Quando Deus descreveu a Terra Prometida ao povo de Israel, escolheu uma imagem de abundância e sabor: “uma terra que mana leite e mel” (Ex 3,8). Desde o princípio, os alimentos que nutrem e agradam ao paladar fazem parte do projeto do Criador e a Bíblia traz registros de refeições partilhadas, frutas colhidas, vinhos celebrados e doces oferecidos como sinal de festa e alegria.
Nesse Dia do Chocolate, vamos a uma curiosidade: o que Jesus comia de doce na Palestina do século I? E o que a Igreja nos diz sobre comidas que trazem tanta alegria e despertam os sentidos?
Na Palestina do século I, não existia açúcar refinado. O adoçante universal era o mel, abundante na região e presente em toda a Bíblia, do Salmo 19 ao Evangelho de Lucas, que narra Jesus comendo peixe assado após a Ressurreição (cf. Lc 24,42). O mel era usado puro nas refeições ou na elaboração de pratos doces, substituindo o que hoje chamamos de açúcar.
As frutas doces eram a “sobremesa” da época: figos frescos ou secos e prensados em bolos (cf. 1Sm 25,18), tâmaras, cujo suco fervido virava um xarope denso e doce, uvas passas (cf. 1Cr 12,40), romãs, cujo suco era muitíssimo apreciado (cf. Ct 8,2), amêndoas e pistácias (cf. Gn 43,11). Deus havia descrito a própria Terra Prometida como “terra que mana leite e mel” (Ex 3,8) como uma promessa de sabor.
O Salmo 19 compara a lei do Senhor ao mel: “São mais doces do que o mel, do que o mel que destila dos favos” (Sl 19,11). O mel era símbolo da bondade de Deus.

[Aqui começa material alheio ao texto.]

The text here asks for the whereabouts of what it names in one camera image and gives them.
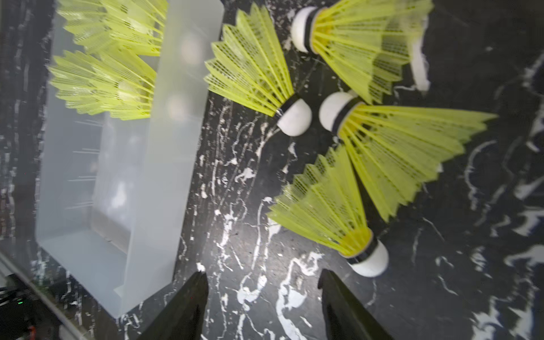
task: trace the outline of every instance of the black band
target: black band
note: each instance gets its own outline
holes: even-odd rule
[[[335,122],[332,124],[332,134],[338,135],[338,129],[340,128],[340,124],[344,120],[344,118],[348,115],[348,113],[353,109],[354,106],[362,102],[362,99],[360,97],[353,98],[350,100],[342,110],[338,113],[338,115],[335,118]]]
[[[321,8],[315,8],[308,14],[308,18],[306,18],[306,27],[304,28],[304,47],[308,50],[308,53],[313,53],[312,45],[310,42],[310,39],[312,38],[312,28],[313,28],[313,20],[316,18],[317,13],[320,11]]]
[[[363,250],[357,256],[347,258],[348,263],[356,264],[356,263],[361,263],[363,261],[366,261],[366,259],[368,259],[372,255],[372,253],[374,252],[377,246],[378,246],[378,239],[374,235],[372,235],[372,239],[370,240],[370,243],[368,244],[367,248]]]
[[[285,103],[283,103],[282,106],[278,110],[276,110],[276,116],[279,118],[281,117],[291,106],[293,106],[294,103],[296,103],[297,100],[300,99],[300,96],[295,93],[291,97],[289,97]]]

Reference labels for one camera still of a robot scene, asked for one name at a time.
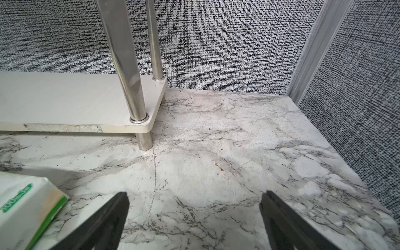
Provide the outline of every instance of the wall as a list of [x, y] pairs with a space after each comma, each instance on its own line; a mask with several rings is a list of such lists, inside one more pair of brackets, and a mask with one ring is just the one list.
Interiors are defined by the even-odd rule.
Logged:
[[[285, 94], [322, 0], [155, 1], [169, 87]], [[94, 0], [0, 1], [0, 70], [115, 73]], [[143, 0], [128, 0], [151, 74]]]
[[400, 1], [355, 0], [300, 109], [400, 224]]

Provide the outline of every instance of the shelf board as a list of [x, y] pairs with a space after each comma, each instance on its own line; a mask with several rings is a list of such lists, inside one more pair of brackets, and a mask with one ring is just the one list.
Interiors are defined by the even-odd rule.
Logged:
[[116, 74], [0, 72], [0, 130], [147, 133], [167, 79], [140, 79], [150, 118], [133, 124]]

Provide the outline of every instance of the scratch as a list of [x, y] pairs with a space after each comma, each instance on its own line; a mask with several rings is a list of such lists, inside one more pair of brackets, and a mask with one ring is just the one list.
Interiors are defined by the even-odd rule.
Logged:
[[249, 162], [252, 162], [253, 160], [249, 160], [248, 162], [243, 163], [242, 165], [240, 165], [239, 167], [243, 166], [244, 164], [248, 164]]
[[138, 215], [136, 215], [135, 217], [133, 217], [132, 219], [130, 219], [130, 220], [133, 220], [134, 218], [136, 218], [136, 217], [138, 217], [139, 215], [141, 215], [141, 214], [143, 214], [144, 212], [141, 212], [140, 214], [138, 214]]
[[[199, 115], [199, 118], [198, 118], [197, 121], [194, 123], [194, 125], [192, 126], [192, 128], [189, 129], [188, 131], [186, 131], [186, 132], [185, 132], [181, 137], [179, 137], [179, 139], [176, 140], [176, 141], [179, 141], [179, 140], [180, 140], [182, 137], [184, 137], [188, 132], [190, 132], [190, 131], [194, 128], [194, 126], [196, 126], [196, 124], [197, 124], [198, 121], [200, 120], [200, 116], [201, 116], [201, 114]], [[172, 146], [174, 146], [174, 145], [176, 145], [176, 144], [177, 144], [177, 142], [174, 142], [171, 146], [169, 146], [169, 147], [167, 147], [166, 149], [164, 149], [163, 151], [157, 153], [157, 155], [161, 154], [162, 152], [164, 152], [165, 150], [169, 149], [170, 147], [172, 147]]]
[[157, 150], [158, 150], [159, 147], [160, 147], [161, 137], [162, 137], [162, 133], [164, 132], [165, 126], [166, 126], [166, 125], [164, 125], [164, 127], [162, 128], [161, 135], [160, 135], [160, 139], [158, 140]]
[[87, 147], [85, 147], [79, 155], [77, 155], [73, 160], [71, 160], [64, 168], [68, 167], [74, 160], [76, 160], [92, 143], [90, 143]]
[[153, 151], [153, 156], [154, 156], [154, 192], [153, 192], [153, 200], [151, 201], [149, 213], [147, 214], [147, 217], [150, 215], [151, 207], [153, 206], [153, 202], [154, 202], [154, 196], [156, 196], [157, 166], [156, 166], [156, 155], [154, 154], [154, 151]]

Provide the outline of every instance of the white marble surface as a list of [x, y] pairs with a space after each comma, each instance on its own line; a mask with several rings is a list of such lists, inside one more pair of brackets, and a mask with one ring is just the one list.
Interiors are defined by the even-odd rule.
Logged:
[[0, 135], [0, 169], [70, 195], [36, 249], [115, 193], [130, 211], [120, 249], [270, 249], [258, 203], [272, 190], [342, 249], [398, 249], [388, 212], [287, 96], [168, 89], [138, 150], [126, 134]]

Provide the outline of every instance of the shelf leg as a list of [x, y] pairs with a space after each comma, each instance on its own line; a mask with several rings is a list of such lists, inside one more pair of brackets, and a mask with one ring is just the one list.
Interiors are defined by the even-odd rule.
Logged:
[[162, 99], [161, 99], [161, 104], [164, 104], [165, 103], [165, 94], [162, 96]]
[[151, 65], [153, 68], [153, 79], [164, 79], [161, 62], [160, 39], [158, 37], [158, 27], [156, 19], [156, 9], [154, 0], [146, 0], [147, 27], [150, 43]]
[[[125, 0], [96, 0], [96, 3], [112, 59], [114, 60], [115, 69], [120, 78], [126, 103], [128, 104], [130, 119], [135, 124], [145, 122], [149, 119], [149, 115], [146, 113], [144, 105], [142, 83], [140, 81], [138, 61], [136, 59], [126, 2]], [[136, 137], [138, 138], [141, 150], [146, 151], [153, 146], [150, 132], [136, 134]]]
[[136, 134], [136, 138], [138, 139], [140, 150], [147, 151], [153, 147], [153, 141], [151, 139], [150, 132], [147, 132], [145, 134]]

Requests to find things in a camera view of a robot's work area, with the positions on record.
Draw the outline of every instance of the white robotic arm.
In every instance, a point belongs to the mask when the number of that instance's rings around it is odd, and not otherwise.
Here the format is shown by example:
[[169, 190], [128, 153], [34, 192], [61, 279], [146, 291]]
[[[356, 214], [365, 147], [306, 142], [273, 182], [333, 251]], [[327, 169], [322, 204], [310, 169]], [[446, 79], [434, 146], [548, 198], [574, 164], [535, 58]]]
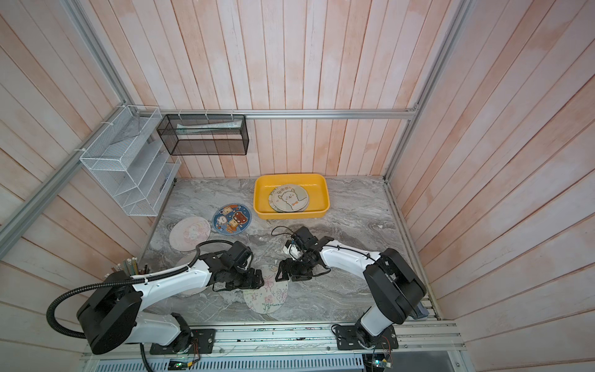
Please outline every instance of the white robotic arm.
[[[210, 243], [231, 245], [226, 251], [199, 255]], [[142, 312], [148, 306], [194, 288], [225, 283], [221, 290], [257, 289], [264, 285], [262, 272], [250, 267], [252, 251], [241, 242], [208, 240], [196, 247], [188, 265], [146, 275], [111, 274], [103, 283], [73, 289], [58, 297], [46, 312], [49, 325], [71, 337], [86, 338], [94, 354], [103, 354], [122, 343], [152, 342], [185, 351], [193, 339], [190, 327], [180, 314], [156, 315]], [[95, 290], [77, 312], [83, 332], [69, 330], [55, 318], [56, 307], [68, 297]]]
[[[426, 293], [420, 279], [394, 249], [373, 252], [341, 244], [327, 236], [318, 240], [306, 227], [301, 227], [287, 241], [286, 252], [292, 258], [279, 265], [277, 281], [309, 280], [327, 274], [330, 268], [340, 268], [366, 280], [375, 305], [355, 324], [358, 341], [364, 347], [372, 346], [393, 323], [402, 324], [415, 312], [415, 306]], [[312, 269], [316, 265], [327, 271], [314, 274]]]

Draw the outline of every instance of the pink floral placemat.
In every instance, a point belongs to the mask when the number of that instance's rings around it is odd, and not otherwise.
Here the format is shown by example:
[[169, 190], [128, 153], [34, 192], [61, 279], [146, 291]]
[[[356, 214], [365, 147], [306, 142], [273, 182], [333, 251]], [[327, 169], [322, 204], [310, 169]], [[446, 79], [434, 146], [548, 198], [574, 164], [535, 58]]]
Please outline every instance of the pink floral placemat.
[[264, 286], [243, 291], [244, 300], [250, 310], [270, 314], [277, 311], [287, 299], [288, 282], [275, 282], [278, 270], [275, 265], [263, 265], [259, 268], [262, 270]]

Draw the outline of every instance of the black mesh basket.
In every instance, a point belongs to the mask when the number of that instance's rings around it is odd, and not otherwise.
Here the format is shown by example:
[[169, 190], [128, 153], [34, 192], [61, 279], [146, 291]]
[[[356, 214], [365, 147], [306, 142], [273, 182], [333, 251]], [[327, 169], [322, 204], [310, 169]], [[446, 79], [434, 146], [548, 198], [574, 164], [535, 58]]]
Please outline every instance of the black mesh basket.
[[168, 114], [157, 133], [171, 155], [246, 155], [244, 115]]

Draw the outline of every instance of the white mesh shelf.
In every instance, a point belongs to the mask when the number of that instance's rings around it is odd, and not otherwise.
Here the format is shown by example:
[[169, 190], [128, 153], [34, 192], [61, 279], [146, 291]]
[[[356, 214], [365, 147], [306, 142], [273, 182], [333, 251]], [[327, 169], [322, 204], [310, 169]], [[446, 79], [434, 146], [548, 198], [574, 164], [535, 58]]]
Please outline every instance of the white mesh shelf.
[[126, 170], [161, 121], [156, 108], [150, 117], [126, 106], [80, 157], [91, 170]]
[[124, 207], [128, 215], [152, 215], [156, 216], [163, 205], [167, 191], [180, 168], [181, 161], [178, 158], [175, 163], [166, 162], [157, 175], [147, 197], [134, 204]]
[[129, 215], [157, 215], [181, 161], [167, 162], [160, 140], [147, 143], [161, 121], [159, 109], [141, 117], [131, 106], [110, 122], [81, 156], [81, 162]]

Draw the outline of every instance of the pink wood plank wall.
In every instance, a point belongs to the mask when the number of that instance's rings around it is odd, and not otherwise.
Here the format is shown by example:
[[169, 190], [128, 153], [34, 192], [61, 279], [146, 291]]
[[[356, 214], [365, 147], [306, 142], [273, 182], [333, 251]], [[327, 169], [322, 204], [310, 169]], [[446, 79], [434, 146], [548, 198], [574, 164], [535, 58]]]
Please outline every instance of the pink wood plank wall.
[[594, 18], [477, 2], [390, 182], [478, 371], [595, 368]]
[[[0, 224], [119, 103], [59, 1], [0, 1]], [[2, 370], [22, 370], [33, 350], [70, 370], [85, 342], [51, 330], [47, 306], [139, 255], [150, 226], [79, 171], [0, 261]], [[58, 308], [67, 327], [85, 299]]]
[[[134, 103], [407, 108], [460, 0], [81, 0]], [[182, 177], [384, 174], [400, 120], [249, 120], [248, 155]]]

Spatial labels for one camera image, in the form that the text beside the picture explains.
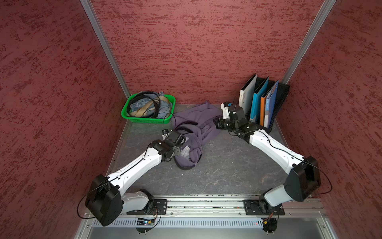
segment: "blue binder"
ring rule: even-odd
[[[276,102],[276,94],[278,88],[278,81],[270,89],[267,99],[265,100],[265,116],[264,116],[264,127],[269,128],[270,121],[272,119],[273,110]]]
[[[255,123],[260,122],[260,97],[267,90],[268,81],[269,81],[269,77],[267,77],[263,82],[261,82],[259,87],[253,93],[251,114],[249,116],[249,120],[251,122],[255,122]]]

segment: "purple garment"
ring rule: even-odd
[[[197,164],[199,157],[203,153],[202,145],[215,138],[220,132],[220,130],[216,129],[213,119],[221,115],[222,110],[208,102],[174,114],[176,125],[173,125],[173,128],[186,121],[197,123],[197,125],[183,124],[180,126],[193,132],[188,133],[185,130],[179,130],[185,137],[188,137],[188,141],[183,144],[181,149],[183,150],[187,145],[190,147],[189,158],[180,155],[175,156],[176,164],[180,168],[190,169]]]

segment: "basket of clothes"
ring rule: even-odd
[[[131,95],[121,111],[123,118],[137,123],[167,124],[175,107],[175,97],[163,91],[143,91]]]

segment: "textured wall panel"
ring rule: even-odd
[[[132,93],[233,100],[253,73],[281,79],[322,0],[94,0]]]
[[[337,0],[278,115],[291,148],[333,182],[322,198],[341,239],[382,238],[381,12],[380,0]]]
[[[0,238],[71,239],[126,98],[78,0],[0,4]]]

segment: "tan belt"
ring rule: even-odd
[[[158,97],[156,97],[153,100],[155,100],[157,102],[159,102],[159,100],[162,100],[164,102],[167,102],[168,105],[170,105],[170,102],[164,96],[159,96],[159,99],[158,99]],[[131,112],[129,115],[134,116],[134,117],[141,117],[152,104],[153,104],[153,101],[149,101],[142,108],[138,109],[137,111]]]

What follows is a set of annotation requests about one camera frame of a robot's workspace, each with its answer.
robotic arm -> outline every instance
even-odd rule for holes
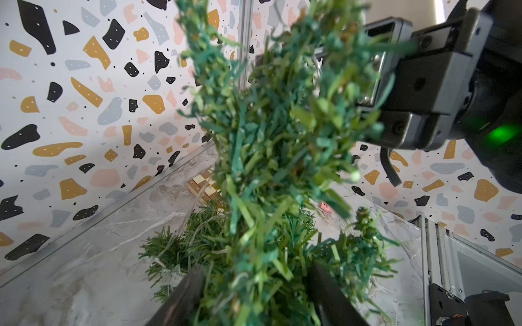
[[[522,193],[522,2],[490,0],[466,10],[460,0],[448,21],[412,32],[411,23],[388,18],[366,26],[391,43],[411,40],[412,55],[374,57],[381,80],[360,101],[373,109],[388,79],[394,87],[381,107],[381,161],[390,182],[400,179],[392,149],[431,151],[446,139],[464,138],[504,188]]]

black cable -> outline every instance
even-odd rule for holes
[[[397,187],[402,183],[402,181],[390,162],[390,154],[392,151],[393,148],[381,147],[381,164],[383,165],[384,172],[386,172],[390,183],[394,187]]]

pink object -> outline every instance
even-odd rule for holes
[[[150,58],[149,55],[145,51],[142,51],[140,49],[136,49],[136,55],[138,56],[139,64],[144,63],[145,61],[147,61]]]
[[[385,182],[379,185],[379,191],[381,196],[388,200],[393,200],[399,194],[399,190],[395,188],[391,183]]]
[[[495,212],[486,213],[483,217],[490,222],[498,222],[502,219],[502,217],[498,216]]]
[[[466,226],[463,224],[455,224],[455,229],[453,230],[456,234],[463,235],[465,237],[469,237],[468,231],[466,231]]]
[[[446,221],[454,221],[455,220],[455,216],[451,213],[446,213],[446,212],[442,212],[441,213],[441,217],[443,220],[446,220]]]
[[[169,93],[167,94],[167,97],[166,97],[167,101],[170,103],[170,105],[172,105],[172,108],[176,108],[176,105],[177,105],[177,101],[176,101],[176,98],[174,97],[174,93],[172,91],[169,91]]]
[[[290,7],[290,9],[288,9],[288,23],[287,23],[288,26],[292,26],[296,20],[297,20],[297,17],[293,13],[293,7]]]
[[[73,136],[87,136],[87,129],[78,126],[75,123],[72,123],[69,119],[66,117],[59,117],[58,118],[60,122],[62,123],[62,126],[64,129]]]
[[[89,183],[95,187],[113,187],[120,183],[120,176],[115,168],[101,169],[93,173]]]
[[[256,24],[257,29],[261,29],[261,13],[253,14],[254,24]]]
[[[421,164],[421,157],[422,157],[422,151],[416,150],[413,155],[411,156],[411,160],[413,161],[414,165]]]
[[[69,105],[67,106],[67,109],[69,111],[77,110],[78,109],[78,103],[76,103],[75,101],[70,102]]]
[[[319,205],[319,208],[327,213],[335,213],[335,211],[325,202],[322,202],[321,205]]]
[[[105,131],[103,132],[103,135],[105,137],[114,137],[114,136],[116,136],[116,126],[107,127],[107,129],[105,129]]]
[[[114,92],[114,87],[112,86],[112,80],[107,78],[107,81],[103,81],[100,76],[98,76],[98,83],[100,84],[100,88],[105,93]]]
[[[125,20],[127,23],[133,22],[138,18],[138,16],[134,15],[132,13],[132,10],[134,9],[134,4],[130,4],[128,6],[123,7],[123,17],[125,17]]]
[[[475,153],[473,153],[473,150],[471,148],[468,148],[464,152],[462,152],[462,157],[466,160],[470,160],[475,157]]]
[[[34,228],[41,228],[41,227],[43,227],[43,223],[40,223],[40,222],[23,222],[23,223],[18,223],[18,225],[16,226],[16,228],[18,230],[31,230]]]
[[[517,267],[522,268],[522,257],[513,258],[513,264],[515,264]]]
[[[22,80],[22,76],[17,71],[9,68],[0,68],[0,80],[4,80],[6,78]]]
[[[183,33],[180,24],[177,23],[177,18],[178,16],[174,17],[174,21],[172,22],[172,29],[174,29],[174,43],[176,43],[176,45],[180,45],[185,34]]]
[[[187,154],[194,152],[195,150],[199,149],[199,147],[200,146],[191,146],[191,147],[187,148]]]
[[[517,196],[504,196],[500,198],[500,203],[497,206],[498,209],[508,209],[517,200]]]
[[[221,7],[221,12],[226,13],[227,12],[227,1],[226,0],[218,0],[218,4]]]
[[[435,173],[430,171],[424,171],[422,172],[422,176],[429,180],[435,176]]]
[[[158,141],[158,144],[162,145],[163,147],[167,146],[169,143],[170,138],[169,137],[163,137],[160,141]]]
[[[174,142],[178,145],[182,145],[185,142],[185,139],[187,138],[182,136],[176,136],[174,137]]]

metal bracket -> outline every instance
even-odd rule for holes
[[[239,19],[239,43],[243,45],[238,49],[238,60],[241,63],[248,64],[248,48],[250,47],[250,31],[252,30],[252,17],[254,14],[254,0],[243,0],[240,3],[239,11],[241,13]],[[245,90],[248,85],[248,69],[245,67],[238,80],[238,88],[240,91]]]

screw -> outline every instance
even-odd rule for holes
[[[391,127],[391,133],[394,135],[400,136],[404,133],[405,127],[406,127],[406,124],[404,123],[404,121],[397,121]]]
[[[379,70],[379,66],[381,65],[381,56],[379,54],[376,54],[372,57],[372,62],[373,62],[373,68],[375,70]]]

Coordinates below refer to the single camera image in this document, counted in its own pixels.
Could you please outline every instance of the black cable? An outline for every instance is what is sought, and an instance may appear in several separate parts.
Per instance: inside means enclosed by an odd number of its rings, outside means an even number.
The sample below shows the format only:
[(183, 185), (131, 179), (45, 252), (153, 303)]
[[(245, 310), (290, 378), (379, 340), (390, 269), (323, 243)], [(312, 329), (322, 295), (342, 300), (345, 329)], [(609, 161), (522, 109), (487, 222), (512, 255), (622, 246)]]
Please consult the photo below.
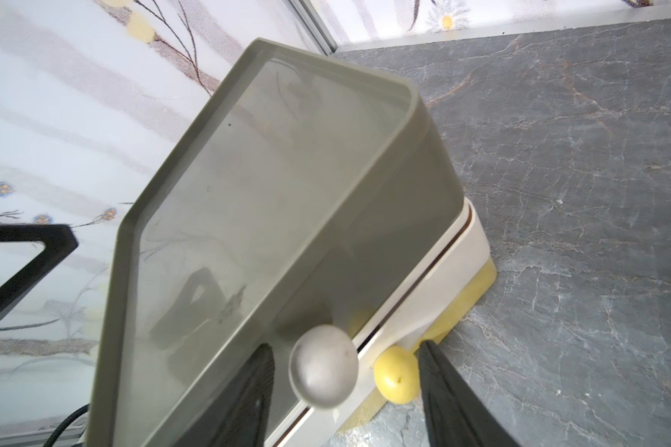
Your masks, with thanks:
[(60, 437), (62, 432), (64, 432), (67, 427), (69, 427), (74, 421), (77, 420), (78, 417), (82, 416), (87, 411), (89, 411), (89, 404), (85, 405), (84, 407), (81, 407), (71, 415), (67, 416), (67, 418), (65, 418), (65, 420), (60, 423), (60, 425), (57, 425), (55, 431), (53, 431), (50, 437), (47, 438), (47, 441), (45, 441), (42, 447), (54, 446), (55, 442), (57, 442), (57, 439)]

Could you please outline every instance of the yellow trim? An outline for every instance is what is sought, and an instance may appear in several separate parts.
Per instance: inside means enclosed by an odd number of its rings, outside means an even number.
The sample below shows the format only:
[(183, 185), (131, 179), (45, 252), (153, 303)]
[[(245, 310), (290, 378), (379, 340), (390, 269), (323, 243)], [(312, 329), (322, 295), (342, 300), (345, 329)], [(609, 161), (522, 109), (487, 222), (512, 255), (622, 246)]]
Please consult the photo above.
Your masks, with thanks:
[[(465, 316), (467, 311), (474, 306), (474, 303), (494, 284), (496, 278), (497, 268), (494, 266), (492, 258), (489, 258), (470, 282), (465, 285), (464, 289), (457, 294), (455, 299), (427, 328), (425, 334), (413, 346), (412, 352), (415, 353), (420, 347), (420, 343), (425, 340), (434, 340), (435, 343), (440, 343), (462, 317)], [(338, 432), (343, 433), (351, 428), (366, 424), (373, 416), (376, 416), (376, 413), (385, 405), (385, 402), (387, 402), (387, 399), (380, 394), (377, 388), (374, 389), (353, 414), (350, 415), (346, 422), (340, 426)]]

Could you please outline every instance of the floral wallpaper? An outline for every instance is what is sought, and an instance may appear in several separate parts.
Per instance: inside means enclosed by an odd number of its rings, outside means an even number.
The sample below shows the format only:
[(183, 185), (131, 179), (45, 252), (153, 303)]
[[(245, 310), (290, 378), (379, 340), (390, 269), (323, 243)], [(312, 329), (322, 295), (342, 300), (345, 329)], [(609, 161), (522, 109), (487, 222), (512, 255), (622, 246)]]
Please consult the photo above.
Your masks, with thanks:
[(0, 435), (89, 402), (119, 223), (256, 37), (318, 51), (287, 0), (0, 0), (0, 223), (79, 241), (0, 321)]
[(671, 0), (310, 1), (339, 45), (671, 3)]

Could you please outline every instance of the gray marble floor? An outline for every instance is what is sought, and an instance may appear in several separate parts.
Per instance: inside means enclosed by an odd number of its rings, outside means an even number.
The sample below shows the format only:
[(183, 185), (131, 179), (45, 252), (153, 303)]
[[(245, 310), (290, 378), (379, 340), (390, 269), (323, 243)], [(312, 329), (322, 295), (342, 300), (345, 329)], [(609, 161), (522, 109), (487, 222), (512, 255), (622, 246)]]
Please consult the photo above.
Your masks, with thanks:
[[(443, 342), (523, 445), (671, 446), (671, 20), (337, 54), (410, 78), (500, 276)], [(427, 446), (420, 403), (332, 446)]]

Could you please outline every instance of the gray translucent lid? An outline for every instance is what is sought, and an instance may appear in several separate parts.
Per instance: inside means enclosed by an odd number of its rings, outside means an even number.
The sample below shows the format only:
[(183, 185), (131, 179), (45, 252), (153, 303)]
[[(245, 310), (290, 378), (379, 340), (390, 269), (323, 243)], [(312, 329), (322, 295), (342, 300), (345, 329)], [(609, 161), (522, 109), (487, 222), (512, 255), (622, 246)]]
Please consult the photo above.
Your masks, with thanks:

O Catecismo ensina que a criação é boa, pois “Deus viu tudo o que havia feito e achou muito bom” (Gn 1,31), e que os bens materiais, incluindo o alimento, são dons de Deus a serem recebidos com gratidão.
O prazer de comer não é, em si, um problema. O problema é o excesso, a gula, que pecado. O Catecismo afirma que “a virtude da temperança leva a evitar toda a espécie de excessos, o abuso da comida, da bebida” (CIC § 2290). O que implica que comer e beber com moderação e gosto é legítimo, bom e humano.
As Escrituras confirmam que Jesus desfrutava de uma boa mesa. Ele comia com as multidões (cf. Mt 14,13-21), com os discípulos, com fariseus e com pecadores (cf. Lc 5,29-32). O Céu, não por acaso, é comparado a um banquete (cf. Mt 22,1-14). O prazer de comer é uma antecipação terrena de algo muito maior.
O cacau não chegou à Europa antes do século XVI, muito depois do tempo de Jesus. Mas a lógica é que é fruto da criação, com cacaus e suas bases, transformado em alimento, capaz de proporcionar prazer. Recebê-lo com gratidão, sem excesso e sem culpa, é digno e bom. Então, feliz Dia do Chocolate. Com moderação e com gratidão.